It is noted that Authority in its order dated 13-04-2012 has taken note of insurer submission of initiating a project, wherein the process of verification of the licensed specified persons’ signatures would be automated at the branch level with target date of implementation being 1/4/2012. Whereas, inspection team on examining the sample cases of FY 2012-13 of the three corporate agents has noted similar lapses on controls not being in place at the time of risk acceptance.
Authority notes from insurer submission that manual controls were in place effective from 1/04/2012 and after observing some gaps in the process, the process and system controls were revised effective August, 2013. It is also noted that there is a drastic fall in the business upto 75% from these three corporate agents during the FY 2012-13 after the Authority order on 13/04/2012 and insurer also informed of carrying on annual on-site inspection of corporate agents and terminating agreements wherein discrepancies are noted.
Taking note of the insurer submission, no charge is pressed.
Here after, the insurer is directed to mandate the corporate agent to provide details of specified person involved in soliciting the business in the proposal form and also insurer to capture the details of the specified person involved in soliciting the business in its database, if it is through a corporate agent. Further, insurer to ensure that the corporate agent has adequate number of specified persons based on their geographical presence, business turnover etc., to ensure compliance of Regulation 14(v) and 14(vi) of IRDA (Corporate Agent) Regulation 2015. If the corporate agent is not compliant with the Regulations, insurer to re-examine its tie up with corporate agent.
10.          Charge – 10        
It was observed that the insurer had ‘Joint Sales Campaign’ arrangements with its corporate agents and incurred huge expenses on account of the joint sales campaigns. The insurer did not file the co-branding advertisements or the nature of co-branding sales activities with the Authority as required under Advertisement Regulations and Guidelines. In most of the cases the expenses incurred was not reasonable as to the commission paid to the corporate agents. 
The insurer had arrangement with its corporate agents for sending mailers to the customers of corporate agents, for which the insurer had arrangement of paying Rs.5/- per mailer. The expenses incurred in 2011-12 in respect of some of the corporate agents is highly unreasonable that such a huge number of mailers would not have been sent by them but just to make extra payouts to the corporate agents, the insurer had resorted to such arrangement.
Violation of  
- Clause 21 of Corporate Agents guidelines circular guidelines 2005 dated 14-07-2005.
-   Para 3.7-1 of Circular no.007/IRDA/Cir/Adv/May-07 dated 14-05-2007 on filing of Joint Sale Advertisements and guidelines of Authority on advertisements.

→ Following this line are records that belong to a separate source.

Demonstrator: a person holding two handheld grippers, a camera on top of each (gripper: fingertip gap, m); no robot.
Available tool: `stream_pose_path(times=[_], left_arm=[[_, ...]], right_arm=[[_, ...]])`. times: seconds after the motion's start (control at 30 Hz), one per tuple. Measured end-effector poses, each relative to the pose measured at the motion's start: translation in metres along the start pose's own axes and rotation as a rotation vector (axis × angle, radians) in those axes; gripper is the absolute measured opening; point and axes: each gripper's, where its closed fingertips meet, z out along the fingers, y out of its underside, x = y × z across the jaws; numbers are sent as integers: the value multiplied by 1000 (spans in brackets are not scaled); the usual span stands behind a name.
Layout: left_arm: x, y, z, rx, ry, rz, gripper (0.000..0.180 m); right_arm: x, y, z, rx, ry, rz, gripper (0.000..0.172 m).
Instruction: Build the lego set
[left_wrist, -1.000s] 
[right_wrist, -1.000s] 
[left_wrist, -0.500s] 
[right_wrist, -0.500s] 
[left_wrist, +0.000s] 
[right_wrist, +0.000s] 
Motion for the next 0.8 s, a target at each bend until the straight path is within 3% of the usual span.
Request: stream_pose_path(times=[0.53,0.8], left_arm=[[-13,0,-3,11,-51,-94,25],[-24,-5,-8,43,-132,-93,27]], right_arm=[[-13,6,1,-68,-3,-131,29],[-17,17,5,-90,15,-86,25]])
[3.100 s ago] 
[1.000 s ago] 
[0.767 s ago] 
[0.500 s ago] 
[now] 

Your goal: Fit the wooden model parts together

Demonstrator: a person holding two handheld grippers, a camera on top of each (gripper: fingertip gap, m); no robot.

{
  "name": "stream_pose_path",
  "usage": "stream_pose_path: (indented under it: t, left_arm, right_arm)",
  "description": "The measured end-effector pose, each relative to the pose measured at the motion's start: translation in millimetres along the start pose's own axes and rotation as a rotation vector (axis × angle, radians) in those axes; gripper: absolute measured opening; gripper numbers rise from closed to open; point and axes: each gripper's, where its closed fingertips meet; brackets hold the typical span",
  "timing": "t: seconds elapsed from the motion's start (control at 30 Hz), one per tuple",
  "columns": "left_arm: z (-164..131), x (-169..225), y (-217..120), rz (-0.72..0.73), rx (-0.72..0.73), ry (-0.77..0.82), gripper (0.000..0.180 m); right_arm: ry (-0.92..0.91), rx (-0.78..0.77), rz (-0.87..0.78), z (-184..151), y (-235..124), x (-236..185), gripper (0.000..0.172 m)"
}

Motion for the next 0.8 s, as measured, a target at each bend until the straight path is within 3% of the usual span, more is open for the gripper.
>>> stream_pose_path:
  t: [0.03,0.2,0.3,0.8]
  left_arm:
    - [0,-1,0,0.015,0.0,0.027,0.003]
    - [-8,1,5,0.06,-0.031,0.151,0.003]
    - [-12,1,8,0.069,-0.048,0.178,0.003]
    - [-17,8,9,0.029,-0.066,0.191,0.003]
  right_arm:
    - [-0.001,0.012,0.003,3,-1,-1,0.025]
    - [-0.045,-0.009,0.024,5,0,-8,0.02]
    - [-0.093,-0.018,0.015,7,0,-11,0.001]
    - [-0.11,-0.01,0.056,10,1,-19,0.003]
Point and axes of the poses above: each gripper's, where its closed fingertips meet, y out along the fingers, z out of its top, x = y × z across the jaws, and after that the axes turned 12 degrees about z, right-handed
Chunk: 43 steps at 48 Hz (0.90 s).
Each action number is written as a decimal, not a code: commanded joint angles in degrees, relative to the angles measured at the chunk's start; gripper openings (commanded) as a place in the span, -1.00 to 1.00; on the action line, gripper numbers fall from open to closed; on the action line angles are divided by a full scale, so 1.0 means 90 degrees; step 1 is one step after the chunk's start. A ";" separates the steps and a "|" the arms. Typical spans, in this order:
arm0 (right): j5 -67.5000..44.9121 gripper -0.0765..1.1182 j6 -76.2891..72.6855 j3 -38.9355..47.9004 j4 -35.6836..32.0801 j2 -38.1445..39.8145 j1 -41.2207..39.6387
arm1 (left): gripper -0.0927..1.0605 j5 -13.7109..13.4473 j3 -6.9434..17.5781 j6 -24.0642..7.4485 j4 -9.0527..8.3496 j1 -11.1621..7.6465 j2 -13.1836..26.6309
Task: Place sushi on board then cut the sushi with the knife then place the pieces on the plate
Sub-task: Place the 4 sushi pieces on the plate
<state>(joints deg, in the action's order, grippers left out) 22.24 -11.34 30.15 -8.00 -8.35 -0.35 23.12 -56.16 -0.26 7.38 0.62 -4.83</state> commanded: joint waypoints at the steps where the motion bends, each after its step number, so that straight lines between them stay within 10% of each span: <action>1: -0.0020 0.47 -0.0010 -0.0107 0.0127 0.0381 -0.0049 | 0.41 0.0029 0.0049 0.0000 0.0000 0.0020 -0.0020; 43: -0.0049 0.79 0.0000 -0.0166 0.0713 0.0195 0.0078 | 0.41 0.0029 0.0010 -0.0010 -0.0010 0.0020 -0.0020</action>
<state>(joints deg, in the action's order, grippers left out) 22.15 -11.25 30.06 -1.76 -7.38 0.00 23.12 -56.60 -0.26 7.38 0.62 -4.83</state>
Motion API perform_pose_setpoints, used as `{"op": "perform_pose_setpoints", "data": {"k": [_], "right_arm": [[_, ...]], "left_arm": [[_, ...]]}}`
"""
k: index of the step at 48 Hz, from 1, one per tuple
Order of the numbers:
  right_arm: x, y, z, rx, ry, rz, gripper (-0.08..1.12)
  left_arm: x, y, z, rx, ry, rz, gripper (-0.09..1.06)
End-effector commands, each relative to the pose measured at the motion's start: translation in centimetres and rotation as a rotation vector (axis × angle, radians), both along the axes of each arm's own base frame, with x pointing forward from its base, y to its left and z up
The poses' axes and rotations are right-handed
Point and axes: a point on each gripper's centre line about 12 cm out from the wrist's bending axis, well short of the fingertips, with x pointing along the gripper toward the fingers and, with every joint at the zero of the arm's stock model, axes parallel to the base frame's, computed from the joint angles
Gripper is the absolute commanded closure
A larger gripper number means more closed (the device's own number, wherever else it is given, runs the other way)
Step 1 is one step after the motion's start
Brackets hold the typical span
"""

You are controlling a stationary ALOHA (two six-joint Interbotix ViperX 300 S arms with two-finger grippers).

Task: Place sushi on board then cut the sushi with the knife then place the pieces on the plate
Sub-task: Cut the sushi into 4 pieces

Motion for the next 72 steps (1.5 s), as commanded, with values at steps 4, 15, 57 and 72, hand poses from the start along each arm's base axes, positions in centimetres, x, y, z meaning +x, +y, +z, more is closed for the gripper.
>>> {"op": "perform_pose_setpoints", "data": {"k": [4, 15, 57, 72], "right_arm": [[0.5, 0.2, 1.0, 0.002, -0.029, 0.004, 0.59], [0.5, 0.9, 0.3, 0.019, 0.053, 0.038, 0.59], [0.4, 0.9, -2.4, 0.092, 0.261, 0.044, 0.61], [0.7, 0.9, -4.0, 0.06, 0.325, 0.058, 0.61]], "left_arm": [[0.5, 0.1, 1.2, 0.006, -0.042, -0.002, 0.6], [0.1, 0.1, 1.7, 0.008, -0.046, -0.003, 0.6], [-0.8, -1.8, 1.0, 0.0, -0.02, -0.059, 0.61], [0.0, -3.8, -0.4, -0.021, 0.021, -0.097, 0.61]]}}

Submission of the insurer:
We would like to mention that the   expenses under question are incurred towards joint marketing activities undertaken along with corporate agents. The main objective of these activities is to create awareness about life insurance products, increase distribution reach and create customer connect. The joint sales promotion expenses would not in any way be linked to the success in sale or premium earned.
As suggested by the authority and our subsequent communication basis that suggestion, we had initiated the recovery of the expenses so incurred from the respective corporate agents as highlighted in the referred show cause to be in excess of allowable commission as a percentage of the total premium collected. We have also shared the updated status of that recovery to the authority vide letter dated 31st January 2014 whereby seven out of nine cases of 2011-12 (Rs.4.45 cr of Rs.6.03 cr)  and one out of four cases of 2012-13 (Rs.4.79 cr out of Rs.7.78 cr) have been completely recovered. It is also pertinent to note that, BSLI had submitted the status of recovery of excess payout and requested to condone the remaining recovery. With reference to the same the Authority vide its letter reference no: 464.1/F&A/ 9/RLD /2011-12/2012-13/169/March 2015 dated 17th March 2015 condoned the further recovery. 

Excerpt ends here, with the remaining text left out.